Explaining the Dijkstra's Algorithm Steps on the Example Graph
When Dijkstra's algorithm is used to find all the shortest paths from 1 to the other nodes, it proceeds as indicated in the table below.
Step v C BackPoint Dist
Init -- {2,3,4,5} [X,1,1,1,1] [0,50,30,100,10]
1 5 {2,3,4} [X,1,1,5,1] [0,50,30,20,10]
2 4 {2,3} [X,4,1,5,1] [0,40,30,20,10]
3 3 {2} [X,3,1,5,1] [0,35,30,20,10]
In step 1, we choose node 5 because Dist[5]=10 is minimal. Dist[4] then changes from 100 to 20 because path 1-->5-->4 is shorter than path 1-->4. BackPoint[4] changes from 1 to 5 to indicate that the shortest known path from 1 to 4 now has 5-->4 as its last edge.

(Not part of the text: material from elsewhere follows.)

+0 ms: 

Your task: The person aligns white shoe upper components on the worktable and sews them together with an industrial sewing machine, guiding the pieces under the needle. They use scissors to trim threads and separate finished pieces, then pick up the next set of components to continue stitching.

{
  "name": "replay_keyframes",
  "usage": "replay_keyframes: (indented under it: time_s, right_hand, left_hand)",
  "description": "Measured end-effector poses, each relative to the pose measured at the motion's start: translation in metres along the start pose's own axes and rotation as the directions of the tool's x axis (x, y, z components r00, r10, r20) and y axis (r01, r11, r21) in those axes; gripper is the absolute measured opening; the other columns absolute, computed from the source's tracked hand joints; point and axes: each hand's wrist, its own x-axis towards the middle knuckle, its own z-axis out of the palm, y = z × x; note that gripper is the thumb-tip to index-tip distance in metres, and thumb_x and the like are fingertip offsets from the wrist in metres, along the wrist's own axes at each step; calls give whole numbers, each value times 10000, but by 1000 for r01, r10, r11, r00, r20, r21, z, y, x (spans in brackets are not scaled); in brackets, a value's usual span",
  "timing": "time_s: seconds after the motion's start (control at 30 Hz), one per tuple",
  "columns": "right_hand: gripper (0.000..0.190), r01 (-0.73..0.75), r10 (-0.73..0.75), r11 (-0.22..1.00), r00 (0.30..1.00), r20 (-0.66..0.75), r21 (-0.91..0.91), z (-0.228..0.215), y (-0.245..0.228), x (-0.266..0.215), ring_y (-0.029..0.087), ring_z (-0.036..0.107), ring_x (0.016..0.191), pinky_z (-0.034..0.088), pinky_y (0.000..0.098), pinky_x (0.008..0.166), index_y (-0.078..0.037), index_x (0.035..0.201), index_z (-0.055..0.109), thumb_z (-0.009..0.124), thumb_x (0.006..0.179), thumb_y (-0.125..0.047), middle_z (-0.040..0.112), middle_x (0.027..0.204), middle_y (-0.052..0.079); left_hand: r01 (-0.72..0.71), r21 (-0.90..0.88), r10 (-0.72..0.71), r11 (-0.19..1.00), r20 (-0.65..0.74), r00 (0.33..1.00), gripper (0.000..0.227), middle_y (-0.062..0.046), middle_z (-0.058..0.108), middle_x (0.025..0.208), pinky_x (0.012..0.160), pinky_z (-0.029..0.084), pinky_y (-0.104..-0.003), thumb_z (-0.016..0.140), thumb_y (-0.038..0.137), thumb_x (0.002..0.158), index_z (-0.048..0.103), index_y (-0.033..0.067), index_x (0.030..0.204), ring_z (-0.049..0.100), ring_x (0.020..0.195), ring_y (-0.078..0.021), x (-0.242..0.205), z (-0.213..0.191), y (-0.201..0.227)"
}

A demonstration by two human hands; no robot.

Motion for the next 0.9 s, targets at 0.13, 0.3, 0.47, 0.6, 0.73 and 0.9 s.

In step 2, we choose node 4 because now Dist[4]=20 is the minimal distance value. Dist[2] changes from 50 to 40 because path 1-->5-->4-->2 is shorter than path 1-->2. BackPoint[2] changes from 1 to 4 to indicate that the shortest known path from 1 to 2 now has 4-->2 as its last edge.
In step 3, we choose node 3 because now Dist[3]=30 is the minimal distance value. Dist[2] changes from 40 to 35 because path 1-->3-->2 is shorter than path 1-->5-->4-->2. BackPoint[2] changes from 4 to 3 to indicate that the shortest known path from 1 to 2 now has 3-->2 as its last edge.